Laura Bush makes opening remarks at UNESCO’s celebration of International Literacy Day on September 8

“Literacy is at the core of sustainable solutions to the world’s greatest challenges. It provides the foundation for freedom and sustainable economic development,” emphasized Laura Bush, former First Lady of the United States, at the celebration of International Literacy Day at UNESCO in Paris on 8 September. In her role as Honorary Ambassador for the United Nations Literacy Decade, she gave an opening address, helped present the 2009 UNESCO Literacy Prizes and toured the visiting “Camion des Mots” mobile computer classroom with children from the Paris suburbs.

In line with the UN Literacy Decade (2003-2012) calendar, International Literacy Day put the spotlight this year on the empowering role of literacy and its importance for participation, citizenship and development.

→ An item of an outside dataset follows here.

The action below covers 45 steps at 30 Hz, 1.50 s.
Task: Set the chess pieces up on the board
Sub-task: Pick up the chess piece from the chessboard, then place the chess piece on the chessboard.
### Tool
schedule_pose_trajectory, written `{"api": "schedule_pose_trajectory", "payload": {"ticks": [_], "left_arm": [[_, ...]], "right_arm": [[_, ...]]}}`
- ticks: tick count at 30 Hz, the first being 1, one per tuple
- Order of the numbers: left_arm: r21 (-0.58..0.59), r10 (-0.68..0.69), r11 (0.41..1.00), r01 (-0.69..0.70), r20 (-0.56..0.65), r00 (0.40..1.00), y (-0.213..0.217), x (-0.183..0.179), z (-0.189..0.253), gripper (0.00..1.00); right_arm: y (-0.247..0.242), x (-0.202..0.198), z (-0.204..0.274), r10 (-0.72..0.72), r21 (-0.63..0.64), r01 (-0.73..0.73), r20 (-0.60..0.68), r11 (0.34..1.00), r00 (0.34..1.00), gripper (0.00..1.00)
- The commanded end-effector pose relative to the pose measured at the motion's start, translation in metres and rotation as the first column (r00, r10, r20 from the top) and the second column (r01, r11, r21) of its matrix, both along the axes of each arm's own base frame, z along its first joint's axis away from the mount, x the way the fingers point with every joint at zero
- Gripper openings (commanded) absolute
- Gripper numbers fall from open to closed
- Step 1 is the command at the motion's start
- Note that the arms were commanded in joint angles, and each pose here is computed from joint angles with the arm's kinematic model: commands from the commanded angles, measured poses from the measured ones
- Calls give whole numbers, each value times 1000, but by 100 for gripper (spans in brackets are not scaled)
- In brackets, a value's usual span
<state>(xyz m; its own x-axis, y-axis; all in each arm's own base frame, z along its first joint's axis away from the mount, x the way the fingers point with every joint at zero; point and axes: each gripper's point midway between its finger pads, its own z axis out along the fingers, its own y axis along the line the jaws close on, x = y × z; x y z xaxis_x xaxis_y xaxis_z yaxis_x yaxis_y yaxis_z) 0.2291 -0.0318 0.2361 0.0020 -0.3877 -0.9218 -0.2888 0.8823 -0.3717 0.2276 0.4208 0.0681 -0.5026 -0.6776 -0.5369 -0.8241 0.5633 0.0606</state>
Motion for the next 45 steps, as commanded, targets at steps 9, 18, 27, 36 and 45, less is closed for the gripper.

“Literacy is not just about reading and writing; it is about respect, opportunity and development,” said UN Secretary-General Ban Ki-moon in his message, urging “all partners to strengthen their commitment to promoting global literacy and to back this support with the resources needed to achieve real progress.”

Yet, as Koïchiro Matsuura, the Director-General of UNESCO, recalled in his International Literacy Day remarks, “While the empowering role of literacy and its significance for development have been recognized worldwide, there are still 776 million illiterate adults in the world and 75 million children out of school whose rights and needs remain unfulfilled.”

The presentation of the 2009 UNESCO Literacy Prizes, supported by the Republic of Korea and by the People’s Republic of China, followed the opening. Representatives of innovative educational projects based in India and Burkina Faso received the awards of the UNESCO King Sejong Literacy Prize. Projects operating in Afghanistan and the Philippines were honoured with the awards of the UNESCO Confucius Prize for Literacy, with a programme in Bhutan receiving an Honourable Mention.

Mrs Bush and Mr Matsuura then climbed aboard the “Camion des Mots” (word truck) parked at UNESCO’s entrance for the launch of its fifth annual tour. The truck, a mobile computer classroom, travels around France visiting schools to encourage reading and writing among 8- to 15-year-olds through interactive games. (Sponsors include the French insurance company MAIF, the magazines
Lire
and L’Express and the Ministry of Education.) At the same time, Mrs Bush and the Director-General met children participating in “Un cahier, un crayon” (a notebook, a pencil), an initiative through which children collect basic learning materials to send to developing countries; the campaign, organized by the humanitarian association Solidarité Laïque with French insurance companies MAE and MAIF, will benefit Burkina Faso this year.

Later, the International Literacy Day lecture on “Literacy and Empowerment” was given by renowned expert on literacy and development Dr Lalage J. Bown, Emeritus Professor of Adult and Continuing Education, University of Glasgow (United Kingdom). A round table followed at which the winners of the 2009 UNESCO Literacy Prizes presented their respective programmes.